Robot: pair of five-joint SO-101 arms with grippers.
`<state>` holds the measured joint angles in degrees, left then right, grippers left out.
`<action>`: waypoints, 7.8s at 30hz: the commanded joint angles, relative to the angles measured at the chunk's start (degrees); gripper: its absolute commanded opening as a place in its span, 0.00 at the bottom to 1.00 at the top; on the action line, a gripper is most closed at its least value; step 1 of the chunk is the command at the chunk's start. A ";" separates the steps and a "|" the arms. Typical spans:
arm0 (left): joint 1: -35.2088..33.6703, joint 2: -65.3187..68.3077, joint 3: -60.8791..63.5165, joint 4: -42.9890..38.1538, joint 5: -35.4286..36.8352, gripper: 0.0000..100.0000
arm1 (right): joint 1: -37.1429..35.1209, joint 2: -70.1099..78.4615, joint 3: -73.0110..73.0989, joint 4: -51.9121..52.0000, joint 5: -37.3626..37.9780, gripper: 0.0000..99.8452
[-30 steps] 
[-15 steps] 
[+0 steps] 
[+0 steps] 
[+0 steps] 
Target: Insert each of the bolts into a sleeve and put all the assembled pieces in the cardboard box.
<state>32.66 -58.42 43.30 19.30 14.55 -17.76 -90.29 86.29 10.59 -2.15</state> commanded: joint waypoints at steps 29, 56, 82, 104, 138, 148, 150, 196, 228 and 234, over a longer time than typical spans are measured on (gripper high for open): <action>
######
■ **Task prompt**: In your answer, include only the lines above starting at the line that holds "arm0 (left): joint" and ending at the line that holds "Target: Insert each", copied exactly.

■ **Task output**:
arm0 (left): joint 1: -35.2088..33.6703, joint 2: -65.3187..68.3077, joint 3: -60.8791..63.5165, joint 4: -42.9890..38.1538, joint 5: -35.4286..36.8352, gripper: 0.0000..100.0000
arm1 (right): joint 1: -37.1429..35.1209, joint 2: -70.1099..78.4615, joint 3: -73.0110..73.0989, joint 4: -51.9121..52.0000, joint 5: -37.3626..37.9780, gripper: 0.0000..99.8452
[-30 steps] 
[-15 steps] 
[+0 steps] 
[+0 steps] 
[+0 steps] 
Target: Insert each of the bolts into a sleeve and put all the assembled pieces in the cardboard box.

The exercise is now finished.